Cricket, as the supposed "game of gentlemen", has revealed anything but gentlemanly behaviour. The incidences of unethical behaviour stretch from Hansie Cronje to jailed Pakistani cricketers, to the current Cricket South African (CSA) bonus scandal.
Added to the scandal is the behaviour of the South African Sports Confederation and Olympic Committee (SASCOC). The president of CSA, Mtutuzeli Nyoka, was removed from office at a special general meeting of the CSA members' forum on 15 October, accused of bringing the organisation into disrepute, instead of being recognised for telling the truth.
A positive initial step
The appointment of Judge Chris Nicholson to chair a commission of inquiry into CSA's finances and the bonus scandal, by Sports Minister Fikile Mbalula, was a positive initial step towards resolving the matter.
SA Cricketers' Association CEO Tony Irish's recognition that "cricket sorely needs a restoration of stakeholder confidence and public confidence", is stating the obvious. However, what is not obvious is how this can be achieved.
Both Irish and Ajay Sooklal, the CSA's legal and governance committee head, have made recommendations to the inquiry as to what should be done.
Irish recommended "having a proper, independent, expert review of the corporate governance structure with particular focus on the board of directors", in line with the International Cricket Council's resolve to review its governance structure. Sooklal called for a forensic audit in respect of the entire administration of CSA and recommended drafting a new constitution.
Do not go nearly far enough
Both recommendations are sound, but do not go nearly far enough to resolving the situation fully - not if the goal is rebuilding trust and confidence among the many stakeholders: players, sponsors and the public.
At a simple level, what this requires is a change of behaviour to that which is ethical and transparent. However, building confidence that stated intentions and changes are real and sustainable is the hard part.
A practical step towards realising this is to follow the recommendations of the King III Report on Corporate Governance, which entails the assessment, monitoring, reporting and disclosure of an organisation's ethical performance.
Identify and prioritise actions
Conducting an independent ethics survey has the added benefit of giving stakeholders the opportunity to share their perceptions and insights into the CSA's ethical status. This can identify and prioritise what actions the CSA should take to improve its ethical status. Ongoing monitoring, via an annual ethics survey, will reflect improvements over time, which further supports increased trust and confidence.
When all the facts have surfaced and the findings published, the crucial question will be whether the CSA board will take sufficient action to meet King III's recommendation that they "ensure that the company's ethics are managed effectively".

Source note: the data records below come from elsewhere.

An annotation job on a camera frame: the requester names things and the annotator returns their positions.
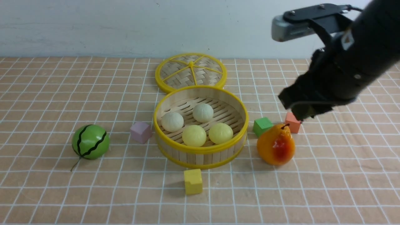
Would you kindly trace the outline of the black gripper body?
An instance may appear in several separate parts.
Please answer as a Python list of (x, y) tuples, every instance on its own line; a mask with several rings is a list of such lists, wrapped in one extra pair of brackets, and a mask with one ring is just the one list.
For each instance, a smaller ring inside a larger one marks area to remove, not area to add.
[(317, 49), (308, 70), (278, 95), (285, 109), (299, 104), (327, 104), (332, 108), (356, 100), (356, 85), (334, 62), (330, 52)]

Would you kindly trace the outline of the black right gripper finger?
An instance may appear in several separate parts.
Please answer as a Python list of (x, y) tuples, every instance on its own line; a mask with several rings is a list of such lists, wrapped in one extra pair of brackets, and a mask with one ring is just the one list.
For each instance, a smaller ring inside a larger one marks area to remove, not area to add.
[(291, 112), (297, 121), (314, 118), (320, 114), (332, 111), (333, 108), (327, 104), (299, 104), (291, 108)]

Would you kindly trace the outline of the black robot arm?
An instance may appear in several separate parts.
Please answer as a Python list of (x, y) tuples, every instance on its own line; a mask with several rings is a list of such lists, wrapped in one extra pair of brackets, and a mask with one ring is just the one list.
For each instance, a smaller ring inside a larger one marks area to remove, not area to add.
[(354, 102), (399, 62), (399, 9), (398, 0), (373, 0), (364, 9), (319, 4), (274, 17), (273, 40), (317, 34), (324, 43), (308, 70), (278, 95), (283, 107), (303, 121)]

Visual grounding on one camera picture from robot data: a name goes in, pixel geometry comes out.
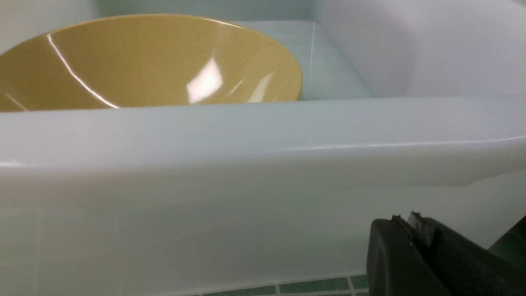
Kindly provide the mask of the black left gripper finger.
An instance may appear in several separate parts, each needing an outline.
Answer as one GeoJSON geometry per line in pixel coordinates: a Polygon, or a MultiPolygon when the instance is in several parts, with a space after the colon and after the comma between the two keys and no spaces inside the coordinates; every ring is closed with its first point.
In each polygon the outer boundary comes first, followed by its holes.
{"type": "Polygon", "coordinates": [[[375,219],[371,296],[524,296],[525,273],[430,217],[375,219]]]}

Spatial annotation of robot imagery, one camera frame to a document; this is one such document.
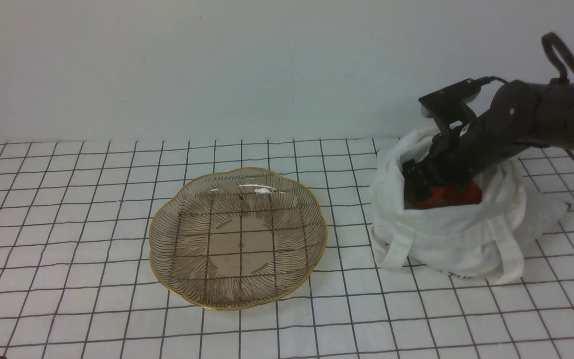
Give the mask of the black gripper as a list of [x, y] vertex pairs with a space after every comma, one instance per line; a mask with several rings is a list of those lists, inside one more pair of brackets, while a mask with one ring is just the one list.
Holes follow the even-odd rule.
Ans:
[[437, 188], [465, 184], [491, 166], [536, 147], [532, 134], [541, 102], [540, 84], [513, 80], [497, 90], [476, 120], [452, 124], [446, 136], [439, 131], [425, 159], [402, 163], [407, 200], [429, 200]]

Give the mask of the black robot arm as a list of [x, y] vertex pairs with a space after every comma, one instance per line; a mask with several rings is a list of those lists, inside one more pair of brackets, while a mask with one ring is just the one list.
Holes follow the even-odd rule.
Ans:
[[513, 80], [476, 116], [468, 104], [493, 80], [465, 79], [419, 99], [439, 132], [423, 159], [403, 162], [405, 198], [428, 200], [433, 187], [465, 185], [529, 148], [574, 152], [574, 84]]

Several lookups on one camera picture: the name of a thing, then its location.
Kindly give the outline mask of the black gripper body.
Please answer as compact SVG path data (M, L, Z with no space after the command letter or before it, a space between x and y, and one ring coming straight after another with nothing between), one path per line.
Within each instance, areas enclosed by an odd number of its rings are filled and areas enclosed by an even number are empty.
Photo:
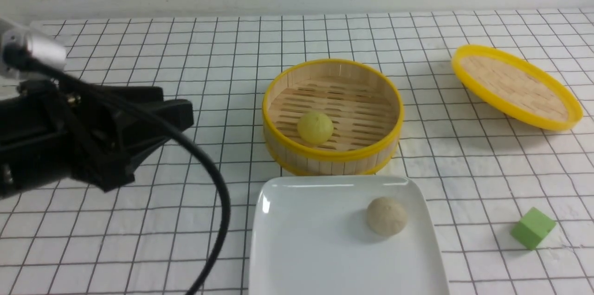
M134 181L118 112L49 81L1 101L1 198L74 179L112 191Z

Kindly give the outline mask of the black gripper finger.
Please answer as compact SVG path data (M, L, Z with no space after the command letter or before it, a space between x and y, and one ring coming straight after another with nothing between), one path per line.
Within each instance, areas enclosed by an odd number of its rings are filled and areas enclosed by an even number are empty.
M157 110L165 107L163 90L155 86L104 86L95 85L99 91L117 96L130 103L135 103L138 107L146 110ZM84 96L84 109L117 109L109 106L95 98Z

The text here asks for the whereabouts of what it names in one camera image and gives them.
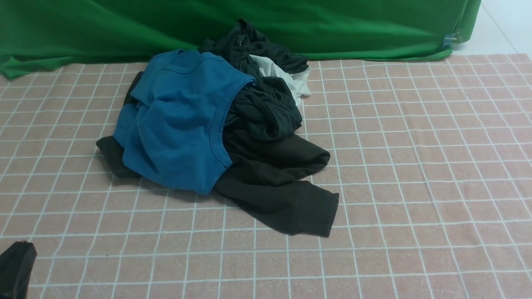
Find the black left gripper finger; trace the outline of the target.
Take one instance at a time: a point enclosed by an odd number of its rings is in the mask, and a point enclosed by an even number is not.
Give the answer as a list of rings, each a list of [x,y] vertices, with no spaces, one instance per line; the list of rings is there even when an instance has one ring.
[[[37,251],[33,243],[14,242],[0,256],[0,297],[26,299]]]

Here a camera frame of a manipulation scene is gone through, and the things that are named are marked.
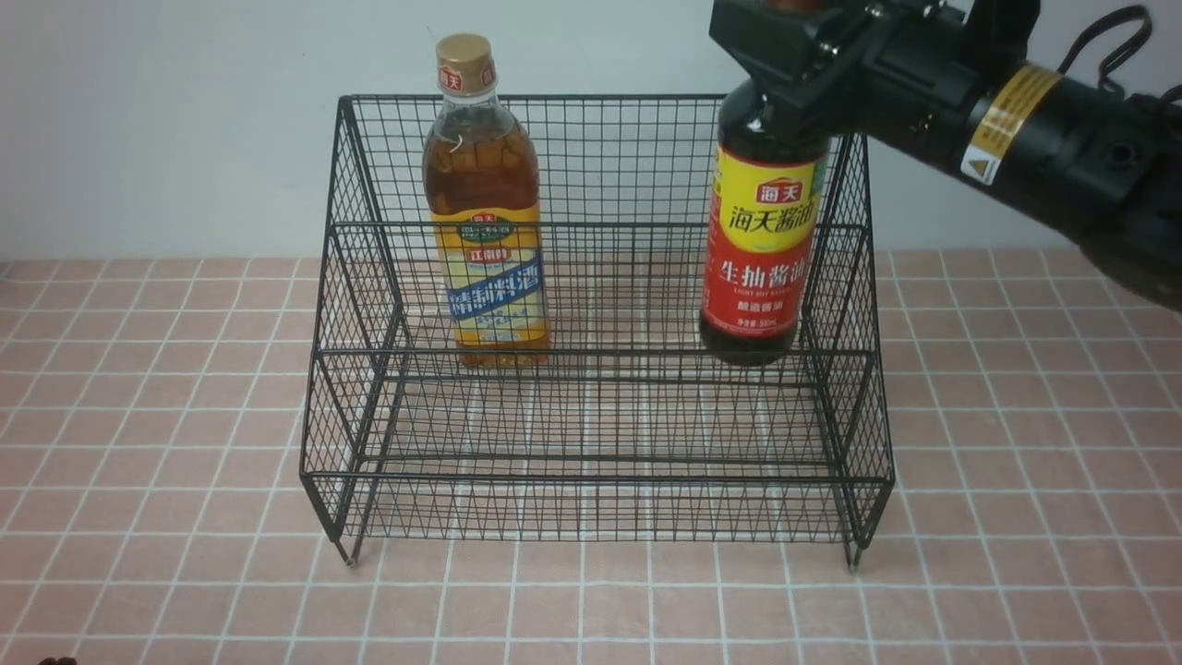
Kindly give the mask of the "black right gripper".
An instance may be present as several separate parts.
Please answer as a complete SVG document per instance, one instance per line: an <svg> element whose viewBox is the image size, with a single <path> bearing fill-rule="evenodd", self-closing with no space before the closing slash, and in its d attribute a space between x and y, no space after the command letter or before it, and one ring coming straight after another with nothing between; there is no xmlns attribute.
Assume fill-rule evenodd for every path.
<svg viewBox="0 0 1182 665"><path fill-rule="evenodd" d="M723 139L934 135L930 1L717 1L708 33L743 71Z"/></svg>

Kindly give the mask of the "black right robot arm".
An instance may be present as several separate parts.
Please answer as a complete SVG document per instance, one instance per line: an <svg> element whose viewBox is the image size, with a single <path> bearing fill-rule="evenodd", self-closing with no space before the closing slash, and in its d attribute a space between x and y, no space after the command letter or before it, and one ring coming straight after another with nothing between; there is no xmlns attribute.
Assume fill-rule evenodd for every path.
<svg viewBox="0 0 1182 665"><path fill-rule="evenodd" d="M1178 89L1126 94L1111 77L1152 18L1113 11L1050 69L1027 58L1039 13L1038 1L717 1L709 34L790 139L877 139L1178 311Z"/></svg>

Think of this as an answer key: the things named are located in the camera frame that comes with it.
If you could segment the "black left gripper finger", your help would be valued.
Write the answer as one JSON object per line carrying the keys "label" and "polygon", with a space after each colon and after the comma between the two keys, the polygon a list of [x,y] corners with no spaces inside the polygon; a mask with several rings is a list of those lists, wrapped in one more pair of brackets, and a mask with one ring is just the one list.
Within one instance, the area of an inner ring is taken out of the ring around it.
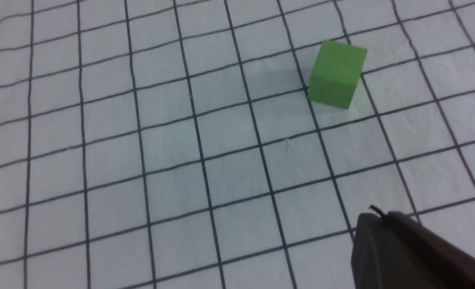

Cynthia Schoeman is the MD of Ethics Monitoring & Management Services. She has developed a web-based survey, The Ethics Monitor (www.ethicsmonitor.co.za), which is a practical tool to help organisations measure, monitor and proactively manage their ethics. Cynthia offers customised consulting, workshops and training to improve ethics in organisations and addresses how values and ethics can make positive business sense. Contact her on tel +27 (0)11 447 7661 or email .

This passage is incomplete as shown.